To be sure, I'm not looking for an argument. These threads are fantastic, but they can easily get rude and nasty. So hoping to keep things civil, here are my thoughts:
Microbes imported from other geographical regions is not logical / necessary. The microbes best suited for you are already in your backyard. They have proven themselves to be the top of the heap in your area. They have beaten out all comers and are at the top of the local microbial food chain. IMHO, people selling microbes are simply turning a profit. You can't beat local BIMs. You are not introducing some miracle microbe(s). I would argue this forever.

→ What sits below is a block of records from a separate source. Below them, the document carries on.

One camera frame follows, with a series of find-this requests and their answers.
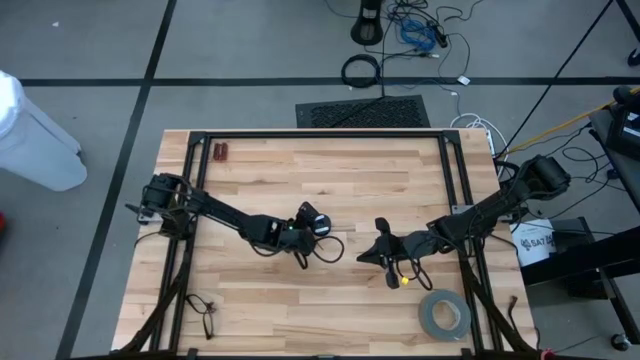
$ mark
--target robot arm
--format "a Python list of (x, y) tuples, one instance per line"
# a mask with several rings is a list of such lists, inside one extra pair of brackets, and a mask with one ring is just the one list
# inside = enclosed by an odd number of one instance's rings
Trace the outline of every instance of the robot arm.
[(307, 267), (306, 257), (315, 249), (314, 235), (324, 236), (331, 231), (329, 217), (319, 214), (307, 202), (300, 206), (295, 219), (248, 215), (172, 174), (153, 176), (143, 189), (137, 212), (147, 217), (159, 214), (163, 220), (160, 233), (179, 238), (188, 236), (194, 216), (207, 217), (236, 230), (254, 249), (266, 250), (268, 255), (293, 253), (303, 269)]
[(395, 289), (399, 285), (392, 264), (409, 259), (413, 261), (436, 252), (465, 249), (467, 240), (490, 234), (500, 216), (529, 199), (553, 199), (567, 190), (570, 180), (569, 174), (555, 159), (538, 155), (523, 163), (511, 179), (501, 184), (499, 191), (463, 213), (443, 216), (428, 223), (428, 230), (397, 237), (391, 234), (385, 219), (376, 219), (380, 236), (375, 245), (357, 260), (385, 268), (387, 285)]

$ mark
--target wooden tabletop
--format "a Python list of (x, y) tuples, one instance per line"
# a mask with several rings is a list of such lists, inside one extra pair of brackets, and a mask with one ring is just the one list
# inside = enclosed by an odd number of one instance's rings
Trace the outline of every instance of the wooden tabletop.
[[(182, 173), (188, 134), (187, 130), (165, 132), (156, 173)], [(481, 130), (465, 129), (460, 135), (473, 198), (478, 202), (498, 190), (489, 147)], [(214, 162), (209, 157), (205, 190), (210, 195), (249, 214), (285, 219), (293, 217), (303, 201), (309, 201), (331, 217), (332, 235), (344, 241), (346, 251), (336, 264), (323, 263), (312, 255), (309, 268), (302, 270), (292, 255), (257, 256), (234, 231), (201, 219), (188, 293), (215, 301), (216, 336), (206, 340), (202, 316), (187, 307), (181, 353), (195, 347), (199, 354), (459, 355), (460, 348), (473, 348), (470, 335), (457, 342), (442, 342), (422, 331), (417, 304), (428, 293), (417, 281), (391, 290), (381, 268), (355, 260), (379, 235), (374, 226), (376, 217), (385, 217), (393, 233), (405, 235), (449, 214), (435, 139), (224, 142), (229, 149), (227, 161)], [(461, 199), (451, 149), (449, 157)], [(194, 166), (192, 179), (196, 170)], [(156, 230), (154, 226), (143, 227), (140, 235)], [(511, 239), (506, 227), (499, 226), (496, 234)], [(167, 244), (164, 237), (149, 236), (135, 249), (114, 349), (126, 344), (153, 310)], [(324, 257), (337, 254), (338, 247), (330, 240), (322, 245), (318, 251)], [(533, 320), (513, 248), (489, 237), (485, 256), (496, 304), (506, 315), (510, 296), (518, 297), (513, 312), (518, 330), (535, 345)], [(455, 252), (422, 260), (436, 289), (463, 296)], [(401, 269), (411, 273), (407, 264)], [(484, 345), (491, 348), (479, 302), (478, 309)], [(170, 309), (165, 318), (161, 348), (168, 343), (172, 313)], [(451, 322), (446, 308), (436, 308), (436, 318), (443, 325)]]

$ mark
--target duct tape
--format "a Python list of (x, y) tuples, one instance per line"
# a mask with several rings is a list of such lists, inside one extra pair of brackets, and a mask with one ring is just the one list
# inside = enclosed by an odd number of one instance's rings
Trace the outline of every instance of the duct tape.
[[(449, 329), (441, 328), (433, 316), (433, 308), (444, 303), (453, 312), (455, 321)], [(458, 341), (469, 333), (471, 327), (471, 311), (460, 295), (449, 290), (434, 290), (425, 296), (418, 308), (418, 318), (422, 330), (441, 341)]]

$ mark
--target white bucket
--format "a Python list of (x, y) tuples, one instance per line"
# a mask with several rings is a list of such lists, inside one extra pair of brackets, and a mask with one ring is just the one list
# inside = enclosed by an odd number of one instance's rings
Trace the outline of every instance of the white bucket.
[(24, 95), (20, 82), (0, 71), (0, 167), (54, 191), (87, 178), (80, 144)]

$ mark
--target small red object
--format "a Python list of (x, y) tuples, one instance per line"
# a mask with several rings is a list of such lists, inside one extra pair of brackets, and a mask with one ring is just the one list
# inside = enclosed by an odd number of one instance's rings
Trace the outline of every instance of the small red object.
[(220, 160), (220, 144), (218, 143), (213, 146), (213, 160)]
[(229, 145), (227, 143), (222, 143), (222, 150), (220, 151), (220, 160), (227, 160), (227, 151), (229, 150)]

Massive quantities of Microbes have no value in being dumped on healthy, active soil. Starting a soil is completely different. Adding billions of microbes 3 weeks into veg is sort of like taking a highly efficient factory with workers on the assembly lines and flooding the factory with 25 busloads of kids on a factory tour. What's the point and are we sure this doesn't disrupt things?

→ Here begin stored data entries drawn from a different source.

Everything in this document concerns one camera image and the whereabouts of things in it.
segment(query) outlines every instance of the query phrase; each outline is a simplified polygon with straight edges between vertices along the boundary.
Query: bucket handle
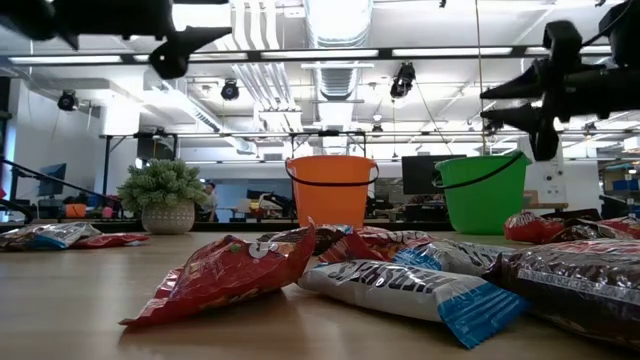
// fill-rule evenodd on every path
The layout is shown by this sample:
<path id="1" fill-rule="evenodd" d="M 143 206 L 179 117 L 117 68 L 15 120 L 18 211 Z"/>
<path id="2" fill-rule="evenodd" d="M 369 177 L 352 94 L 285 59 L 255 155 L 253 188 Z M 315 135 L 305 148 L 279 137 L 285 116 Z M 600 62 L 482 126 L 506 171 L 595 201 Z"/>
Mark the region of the bucket handle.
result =
<path id="1" fill-rule="evenodd" d="M 377 163 L 373 163 L 374 166 L 376 167 L 376 177 L 373 178 L 373 180 L 369 180 L 366 182 L 359 182 L 359 183 L 325 183 L 325 182 L 315 182 L 315 181 L 307 181 L 307 180 L 302 180 L 299 179 L 297 177 L 295 177 L 291 172 L 289 172 L 289 160 L 287 160 L 285 162 L 284 165 L 284 169 L 287 172 L 287 175 L 289 175 L 289 177 L 291 178 L 291 180 L 302 184 L 302 185 L 309 185 L 309 186 L 320 186 L 320 187 L 356 187 L 356 186 L 367 186 L 367 185 L 371 185 L 374 182 L 376 182 L 378 180 L 378 178 L 380 178 L 380 168 L 378 167 Z"/>
<path id="2" fill-rule="evenodd" d="M 469 185 L 473 185 L 473 184 L 477 184 L 481 181 L 485 181 L 491 177 L 494 177 L 496 175 L 498 175 L 499 173 L 503 172 L 504 170 L 506 170 L 509 166 L 515 164 L 516 161 L 518 161 L 521 157 L 524 156 L 523 152 L 520 152 L 518 155 L 514 156 L 513 158 L 511 158 L 511 160 L 507 161 L 504 165 L 500 166 L 499 168 L 493 170 L 492 172 L 486 174 L 486 175 L 482 175 L 477 179 L 473 179 L 473 180 L 469 180 L 469 181 L 465 181 L 465 182 L 461 182 L 459 184 L 454 184 L 454 185 L 447 185 L 447 186 L 439 186 L 436 185 L 436 179 L 434 179 L 431 182 L 431 185 L 433 185 L 435 188 L 437 189 L 442 189 L 442 190 L 450 190 L 450 189 L 457 189 L 457 188 L 461 188 L 461 187 L 465 187 L 465 186 L 469 186 Z"/>

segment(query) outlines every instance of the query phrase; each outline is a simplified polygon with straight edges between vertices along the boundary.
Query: camera
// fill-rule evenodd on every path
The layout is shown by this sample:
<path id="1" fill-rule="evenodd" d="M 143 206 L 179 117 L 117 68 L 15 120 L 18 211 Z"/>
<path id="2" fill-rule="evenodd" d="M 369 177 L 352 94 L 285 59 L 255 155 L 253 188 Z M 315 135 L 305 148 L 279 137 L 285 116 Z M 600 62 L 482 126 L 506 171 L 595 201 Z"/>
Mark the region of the camera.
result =
<path id="1" fill-rule="evenodd" d="M 393 84 L 391 85 L 389 94 L 394 99 L 407 96 L 413 87 L 412 82 L 415 79 L 416 70 L 413 68 L 413 64 L 410 62 L 403 63 L 400 70 L 398 70 L 398 74 L 393 78 Z"/>
<path id="2" fill-rule="evenodd" d="M 225 80 L 220 96 L 227 101 L 233 101 L 240 96 L 237 81 L 235 79 Z"/>
<path id="3" fill-rule="evenodd" d="M 63 90 L 62 96 L 58 99 L 58 109 L 62 111 L 78 110 L 78 98 L 75 90 Z"/>

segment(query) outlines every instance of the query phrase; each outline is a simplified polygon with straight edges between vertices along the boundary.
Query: computer screen
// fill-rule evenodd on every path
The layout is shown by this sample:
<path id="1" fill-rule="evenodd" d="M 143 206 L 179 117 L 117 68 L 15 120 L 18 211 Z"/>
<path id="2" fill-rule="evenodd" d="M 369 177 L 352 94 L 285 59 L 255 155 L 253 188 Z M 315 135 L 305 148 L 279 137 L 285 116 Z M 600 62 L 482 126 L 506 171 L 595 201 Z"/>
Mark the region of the computer screen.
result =
<path id="1" fill-rule="evenodd" d="M 432 185 L 436 163 L 466 155 L 403 156 L 402 183 L 405 195 L 440 194 L 443 191 Z"/>
<path id="2" fill-rule="evenodd" d="M 64 176 L 67 172 L 67 164 L 58 164 L 43 167 L 42 169 L 40 169 L 40 172 L 53 178 L 64 180 Z M 60 195 L 64 190 L 63 188 L 64 185 L 60 183 L 42 179 L 40 180 L 40 185 L 38 187 L 38 196 Z"/>

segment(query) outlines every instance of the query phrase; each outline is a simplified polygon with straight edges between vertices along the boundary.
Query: potted plant
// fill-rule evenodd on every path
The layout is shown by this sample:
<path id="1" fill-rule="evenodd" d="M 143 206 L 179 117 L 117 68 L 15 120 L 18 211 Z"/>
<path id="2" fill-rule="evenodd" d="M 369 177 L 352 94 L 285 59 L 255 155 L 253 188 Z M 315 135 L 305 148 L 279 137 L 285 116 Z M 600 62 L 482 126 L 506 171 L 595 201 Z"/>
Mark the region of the potted plant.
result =
<path id="1" fill-rule="evenodd" d="M 194 203 L 207 199 L 199 172 L 182 160 L 151 160 L 142 169 L 129 166 L 130 176 L 118 195 L 126 209 L 142 213 L 142 226 L 150 233 L 184 234 L 195 221 Z"/>

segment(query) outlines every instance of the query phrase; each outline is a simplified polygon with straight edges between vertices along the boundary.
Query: candy bag
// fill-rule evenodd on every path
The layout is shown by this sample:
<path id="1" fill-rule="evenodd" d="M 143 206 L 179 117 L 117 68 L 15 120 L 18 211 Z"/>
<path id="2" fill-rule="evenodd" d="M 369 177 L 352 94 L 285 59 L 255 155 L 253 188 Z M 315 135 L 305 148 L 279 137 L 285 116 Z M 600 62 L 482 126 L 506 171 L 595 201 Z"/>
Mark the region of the candy bag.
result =
<path id="1" fill-rule="evenodd" d="M 640 221 L 632 217 L 623 217 L 617 219 L 602 220 L 599 224 L 614 228 L 616 230 L 625 232 L 634 239 L 640 239 Z"/>
<path id="2" fill-rule="evenodd" d="M 5 251 L 64 250 L 81 238 L 99 234 L 84 222 L 32 225 L 0 235 L 0 247 Z"/>
<path id="3" fill-rule="evenodd" d="M 319 265 L 298 285 L 367 309 L 444 323 L 469 349 L 527 307 L 521 297 L 476 276 L 370 260 Z"/>
<path id="4" fill-rule="evenodd" d="M 395 254 L 412 245 L 424 244 L 434 241 L 424 231 L 386 231 L 379 233 L 360 234 L 362 240 L 369 245 L 369 249 L 379 253 L 384 261 L 391 261 Z"/>
<path id="5" fill-rule="evenodd" d="M 140 315 L 120 324 L 167 323 L 278 290 L 302 275 L 315 243 L 313 225 L 295 244 L 250 243 L 225 236 L 196 250 L 183 267 L 170 271 Z"/>
<path id="6" fill-rule="evenodd" d="M 503 228 L 507 240 L 547 244 L 564 225 L 562 220 L 544 219 L 525 211 L 509 217 Z"/>
<path id="7" fill-rule="evenodd" d="M 513 249 L 501 246 L 437 240 L 400 250 L 393 258 L 393 263 L 480 276 L 493 264 L 498 254 L 511 251 Z"/>
<path id="8" fill-rule="evenodd" d="M 323 263 L 336 263 L 352 259 L 385 261 L 379 252 L 370 249 L 362 237 L 354 233 L 344 235 L 327 251 L 318 256 L 318 261 Z"/>
<path id="9" fill-rule="evenodd" d="M 588 240 L 500 254 L 483 276 L 581 335 L 640 350 L 640 242 Z"/>
<path id="10" fill-rule="evenodd" d="M 340 240 L 345 234 L 353 232 L 353 227 L 348 225 L 320 225 L 316 227 L 316 247 L 313 255 L 320 255 L 329 250 L 331 245 Z M 261 236 L 258 242 L 291 242 L 296 243 L 306 235 L 306 228 L 299 228 L 280 233 L 270 233 Z"/>
<path id="11" fill-rule="evenodd" d="M 551 243 L 589 239 L 633 239 L 633 236 L 612 227 L 589 220 L 572 219 L 564 224 L 565 229 L 551 238 Z"/>
<path id="12" fill-rule="evenodd" d="M 134 245 L 149 240 L 148 236 L 135 234 L 101 234 L 79 239 L 69 246 L 70 249 L 103 249 Z"/>

Another analogy would be a worm bin. The worms, like microbes, reproduce like rabbits. Anyone who has a worm bin would never see the need to add 10,000 worms to an already up-and-running worm bin that has an actively reproducing worm population. There are fistfuls of worms, so what are we accomplishing by adding more? Nothing is the answer.
AACT does not create anything new. All nutrients were already present in the compost, or whatever. AACT is a nutrient delivery system, and so is simple top-dressing or a soil drench. The only difference is the time it will take to sequester the nutrients. AACT has a head start, and if you need nutrients that fast something else is wrong.
As I said before, for anyone reading this, please understand that I'm not looking to argue, and I realize this doesn't fit the weed growing paradigm that many have. What I would like is a peer-reviewed study showing the efficacy of AACT, and to date I haven't seen anything at all. No presentations of this technique at global Ag trade shows, no university studies, no articles in credible trade publications like Acres, and only an occasional blurb from someone like Ingham who is not considered credible by the larger soil biology community.
If AACT were the fantastic program that weedies claim, why isn't anyone outside of weedville using it? I have been beaten with comments like "of course it's used outside of weedville, you asshole," but to date not one person has shown me a commercial horticultural segment that is routinely using AACT. Sometimes we feel that we have some ancient arcane secret grow knowledge that has escaped mainstream horticulture. Clearly that's flawed thinking. So again, if it's so good, where's the peer-reviewed research and where are the farms using it?
Thanks for allowing me this rant. Please, no one be offended. If anyone has data, I would very much appreciate links.